### What is expected:
Transcribe the listing from its top line through the line with "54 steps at". Keep it exact, both ends included, and add nothing.

(Beginning of Stored data)

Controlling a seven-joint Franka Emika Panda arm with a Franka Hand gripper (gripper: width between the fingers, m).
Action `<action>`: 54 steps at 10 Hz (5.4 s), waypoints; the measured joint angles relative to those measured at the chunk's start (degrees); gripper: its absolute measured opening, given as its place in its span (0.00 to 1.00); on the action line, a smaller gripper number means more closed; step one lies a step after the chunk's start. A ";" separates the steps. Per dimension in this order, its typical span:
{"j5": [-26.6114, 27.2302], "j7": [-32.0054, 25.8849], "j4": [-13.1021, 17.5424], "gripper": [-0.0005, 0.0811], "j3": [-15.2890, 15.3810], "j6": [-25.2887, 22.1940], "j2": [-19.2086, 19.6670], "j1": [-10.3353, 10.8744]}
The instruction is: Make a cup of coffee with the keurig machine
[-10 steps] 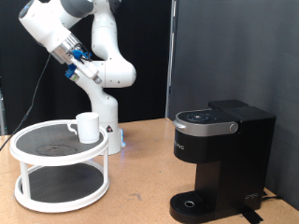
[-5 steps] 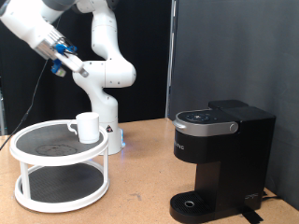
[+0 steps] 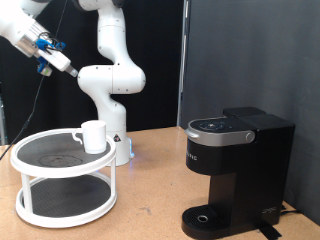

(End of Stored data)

### Response for this exercise:
Controlling a seven-joint Franka Emika Panda arm with a Franka Hand gripper (gripper: width between the fingers, m).
Action `<action>`: 54 steps at 10 Hz (5.4 s), waypoints; the measured joint angles relative to those measured at the chunk's start (degrees); gripper: its absolute measured opening, given as its place in its span (0.00 to 1.00); on the action line, a smaller gripper number means more closed; step one lies a step after the chunk's start. A ";" separates the steps. Per dimension in this order, its typical span:

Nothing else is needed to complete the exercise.